On Fri, 24 Sep 1999, Matthew Vernon wrote:

> This is all very well, except for those of us who email from work, and 
> have their PGP key at home...

Well, depending on how paranoid you may be, there are a few solutions:

  * Keep a copy of at least your `secring.pgp' on a floppy disk, and
    use this at work (trying to avoid disk cacheing problems).

  * Use an intermediary machine (i.e. one always part of the Internet).
    This option depends on many things -- the machine is bound to be
    a multi-user one, which is in theory a no-no, but if it's fairly
    tightly under your administrative control, then it's unlikely that
    your keyrings stored on it will be compromised.  If you can ssh
    into this machine, it should be safe.

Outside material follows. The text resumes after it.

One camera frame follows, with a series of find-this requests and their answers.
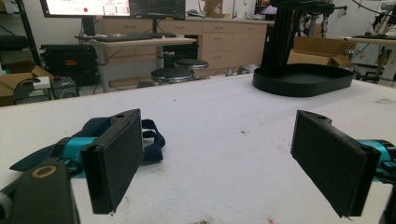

I actually do this, almost; I have two keys: <chris@fluff.org> and
<chris@minoa.fluff.org>.  The former sits on a system with many users
that I administrate (inkvine.fluff.org), and is in theory vulnerable
at various times to several attacks: Ethernet snooping, and compromise
by local root-style exploit.  The latter has never left my home
machine, and assuming no one breaks in to my home machine during
dial-up time (unlikely; I watch /var/log like a hawk), the key is
safe from those sorts of exploits.

So, for anything lasting or really important, I use the home signature,
from home.

-- 
Chris <chris@fluff.org>                         ( http://www.fluff.org/chris )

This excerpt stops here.